» **Requirement**
What you return should be the complete data below, word for word, with no pictures in it.

» **Recorded data**
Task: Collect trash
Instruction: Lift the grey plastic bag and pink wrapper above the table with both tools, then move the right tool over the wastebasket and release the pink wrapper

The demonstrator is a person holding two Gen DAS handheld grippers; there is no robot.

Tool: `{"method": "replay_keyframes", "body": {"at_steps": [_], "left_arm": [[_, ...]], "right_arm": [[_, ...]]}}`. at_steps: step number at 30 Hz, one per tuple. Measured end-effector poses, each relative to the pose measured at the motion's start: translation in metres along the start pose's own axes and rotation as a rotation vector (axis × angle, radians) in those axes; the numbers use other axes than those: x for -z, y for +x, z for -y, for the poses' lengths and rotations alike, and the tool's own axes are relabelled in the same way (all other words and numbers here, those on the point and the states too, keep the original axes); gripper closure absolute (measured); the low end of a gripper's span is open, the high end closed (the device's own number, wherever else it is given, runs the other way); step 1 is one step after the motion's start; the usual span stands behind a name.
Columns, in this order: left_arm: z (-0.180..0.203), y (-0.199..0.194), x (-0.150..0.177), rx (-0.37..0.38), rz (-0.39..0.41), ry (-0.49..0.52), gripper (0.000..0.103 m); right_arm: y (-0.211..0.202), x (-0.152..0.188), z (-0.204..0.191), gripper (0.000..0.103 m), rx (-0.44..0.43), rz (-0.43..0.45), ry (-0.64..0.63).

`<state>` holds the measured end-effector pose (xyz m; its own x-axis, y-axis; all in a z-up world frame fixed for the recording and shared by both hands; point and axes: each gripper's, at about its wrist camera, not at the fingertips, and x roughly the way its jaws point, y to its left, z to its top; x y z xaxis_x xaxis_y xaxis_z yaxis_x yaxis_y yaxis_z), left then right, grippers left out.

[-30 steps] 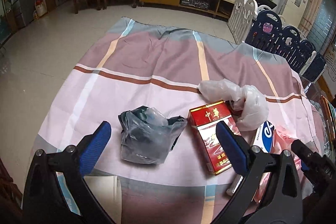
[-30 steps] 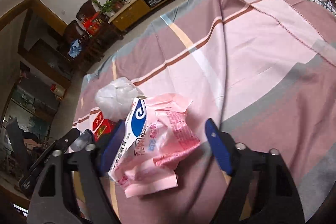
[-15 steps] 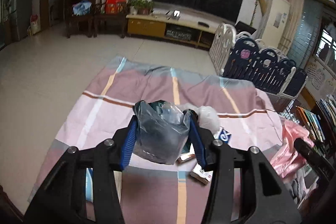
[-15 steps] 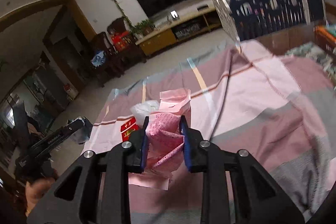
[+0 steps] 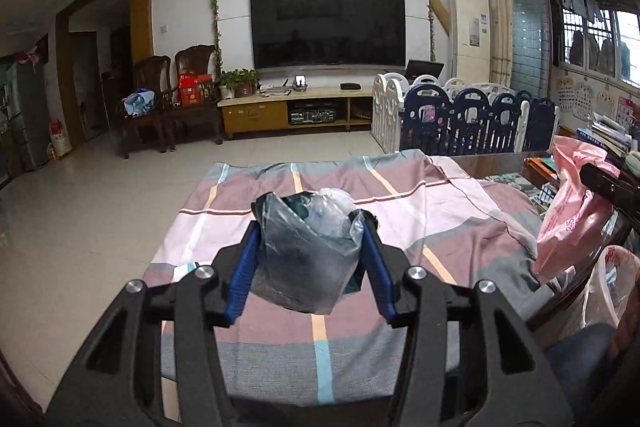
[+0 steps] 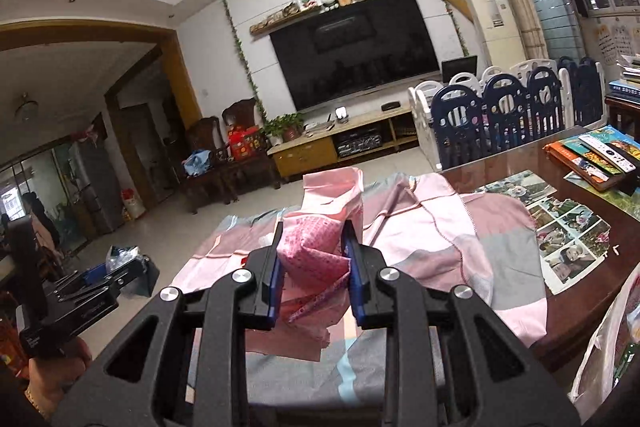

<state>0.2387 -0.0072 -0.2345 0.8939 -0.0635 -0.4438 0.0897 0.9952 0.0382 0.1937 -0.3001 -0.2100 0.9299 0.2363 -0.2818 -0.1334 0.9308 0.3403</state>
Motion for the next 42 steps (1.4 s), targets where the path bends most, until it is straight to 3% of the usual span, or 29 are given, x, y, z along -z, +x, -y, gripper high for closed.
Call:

» **Exercise response**
Task: Collect trash
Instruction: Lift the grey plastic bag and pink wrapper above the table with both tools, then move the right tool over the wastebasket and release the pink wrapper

The demonstrator is a person holding two Gen DAS handheld grippers; there is no robot.

Tool: `{"method": "replay_keyframes", "body": {"at_steps": [_], "left_arm": [[_, ...]], "right_arm": [[_, ...]]}}`. at_steps: step number at 30 Hz, one per tuple. Measured end-effector poses, each relative to the pose measured at the motion's start: translation in metres along the start pose's own axes and rotation as a rotation vector (axis × angle, radians) in those axes; the numbers use other axes than those: x for -z, y for +x, z for -y, for the poses' lengths and rotations alike, and the tool's own axes are relabelled in the same way (all other words and numbers here, those on the point and the states too, keep the original axes); gripper closure absolute (measured); the low end of a gripper's span is open, the high end closed (the device's own number, wherever else it is given, runs the other way); step 1 is one step after the motion's start; the usual span stands behind a name.
Columns, in this order: left_arm: z (-0.180..0.203), y (-0.199..0.194), x (-0.150..0.177), rx (-0.37..0.38), rz (-0.39..0.41), ry (-0.49..0.52), gripper (0.000..0.103 m); right_arm: y (-0.211..0.202), x (-0.152..0.188), z (-0.204..0.191), gripper (0.000..0.103 m), rx (-0.44..0.43), rz (-0.43..0.45), ry (-0.64..0.63).

`<state>` holds the measured end-effector pose (xyz m; its own x-axis, y-axis; all in a z-up world frame fixed for the recording and shared by both hands; point and axes: each gripper's, at about its wrist camera, not at the fingertips, and x roughly the way its jaws point, y to its left, z to its top; x y z xaxis_x xaxis_y xaxis_z yaxis_x yaxis_y yaxis_z), left then right, grippers left out.

[-30 steps] 
[-30 steps] 
[-15 steps] 
[-15 steps] 
[+0 steps] 
[+0 steps] 

<state>0.2387 -0.0072 -0.2345 0.8939 -0.0635 -0.4438 0.0897 0.9952 0.0382 0.1937 -0.3001 -0.2100 0.9299 0.2363 -0.2818 -0.1334 0.9308 0.3403</state>
Motion for the next 42 steps (1.4 s), targets where the path bends most, until it is straight to 3% of the usual span, or 29 are given, x, y, z along -z, +x, -y, gripper high for closed.
Call:

This finishes the output.